Fin du procès hors-norme de Marius Borg Høiby
Trente-neuf chefs d’accusation sur quarante ont été retenus contre Marius Borg Høiby, 29 ans, le fils aîné de la princesse héritière Mette-Marit. Jeudi 19 mars 2026, le procès hors norme du fils aîné de la princesse héritière Mette-Marit de Norvège s’est terminé avec la plaidoirie de Petar Sekulic, l’avocat de l’accusé. Ainsi se terminent sept semaines de procès. Environ 70 témoins ont défilé à la barre pour tenter de faire la lumière sur les preuves présentées par l’avocat de la police, Andreas Kruszewski, et le procureur Sturla Henriksbø.
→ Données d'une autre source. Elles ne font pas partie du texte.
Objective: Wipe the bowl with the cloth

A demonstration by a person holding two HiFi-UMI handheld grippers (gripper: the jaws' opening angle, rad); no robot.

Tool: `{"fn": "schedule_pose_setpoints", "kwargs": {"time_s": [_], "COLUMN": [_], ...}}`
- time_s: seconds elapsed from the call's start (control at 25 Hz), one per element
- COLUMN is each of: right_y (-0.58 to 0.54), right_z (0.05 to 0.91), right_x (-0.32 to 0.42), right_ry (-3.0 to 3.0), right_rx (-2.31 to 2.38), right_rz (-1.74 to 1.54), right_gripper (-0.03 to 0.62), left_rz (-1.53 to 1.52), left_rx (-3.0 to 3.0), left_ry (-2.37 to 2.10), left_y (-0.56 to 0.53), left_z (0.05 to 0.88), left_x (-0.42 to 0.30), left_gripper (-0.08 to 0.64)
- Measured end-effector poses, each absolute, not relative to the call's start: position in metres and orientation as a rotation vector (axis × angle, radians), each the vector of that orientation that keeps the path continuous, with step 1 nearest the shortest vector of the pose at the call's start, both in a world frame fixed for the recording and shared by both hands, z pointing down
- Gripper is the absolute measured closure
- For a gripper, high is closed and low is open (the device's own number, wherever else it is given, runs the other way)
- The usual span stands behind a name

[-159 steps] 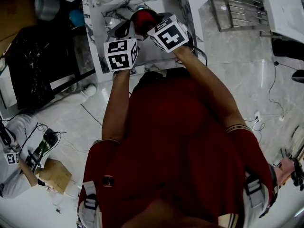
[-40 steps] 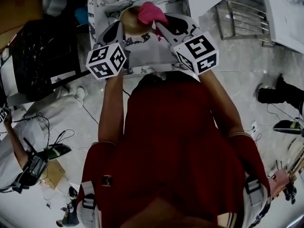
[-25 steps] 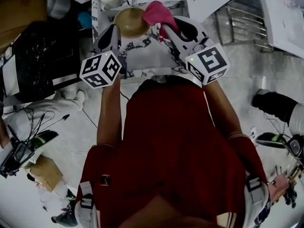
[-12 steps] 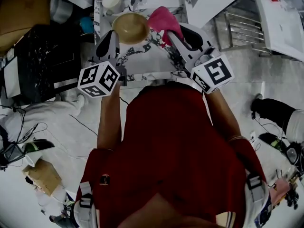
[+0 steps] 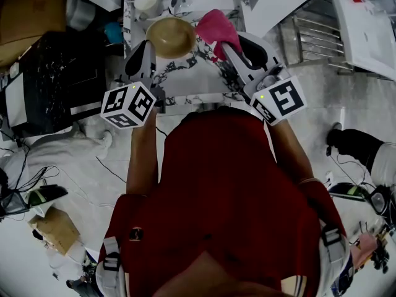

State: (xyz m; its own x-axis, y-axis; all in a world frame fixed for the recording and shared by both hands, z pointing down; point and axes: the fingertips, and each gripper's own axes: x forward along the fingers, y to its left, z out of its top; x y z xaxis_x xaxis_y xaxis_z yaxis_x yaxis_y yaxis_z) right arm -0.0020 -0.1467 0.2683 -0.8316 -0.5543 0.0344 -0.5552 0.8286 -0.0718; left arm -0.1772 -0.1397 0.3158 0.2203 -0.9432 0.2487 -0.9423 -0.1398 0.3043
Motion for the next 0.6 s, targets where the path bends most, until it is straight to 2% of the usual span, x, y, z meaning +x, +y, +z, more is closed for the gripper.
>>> {"fn": "schedule_pose_setpoints", "kwargs": {"time_s": [0.6], "right_y": [-0.1495], "right_z": [0.2717], "right_x": [0.0023], "right_ry": [-2.980], "right_rx": [0.943], "right_rz": [0.132], "right_gripper": [0.522], "left_rz": [0.006], "left_rx": [2.109], "left_ry": [-1.730], "left_y": [-0.1412], "left_z": [0.3200], "left_x": [-0.1757], "left_gripper": [0.548]}}
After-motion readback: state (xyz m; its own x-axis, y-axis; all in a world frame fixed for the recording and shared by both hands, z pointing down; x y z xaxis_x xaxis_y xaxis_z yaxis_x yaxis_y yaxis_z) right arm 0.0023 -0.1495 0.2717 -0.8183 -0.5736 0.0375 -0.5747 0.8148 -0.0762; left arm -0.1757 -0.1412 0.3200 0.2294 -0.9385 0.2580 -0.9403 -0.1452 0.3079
Marius a plaidé coupable pour la grande majorité des faits qui lui sont reprochés. Il a nié certains faits les plus graves, dont les quatre accusations de viol. La peine maximale encourue pour les accusations portées contre lui est de 16 ans de prison, si les faits étaient jugés séparément. Le procureur a requis sept ans et sept mois de prison. Des dommages et intérêts demandés par les avocats des six victimes s’élèvent à 1,9 million de couronnes norvégiennes, soit environ 173 000 euros. Le juge et le jury doivent maintenant décider pour quels faits il sera reconnu coupable et quelle sera sa peine. Le verdict devrait être annoncé au début du mois de juin. Aucune date précise n’a été fixée pour l’audience.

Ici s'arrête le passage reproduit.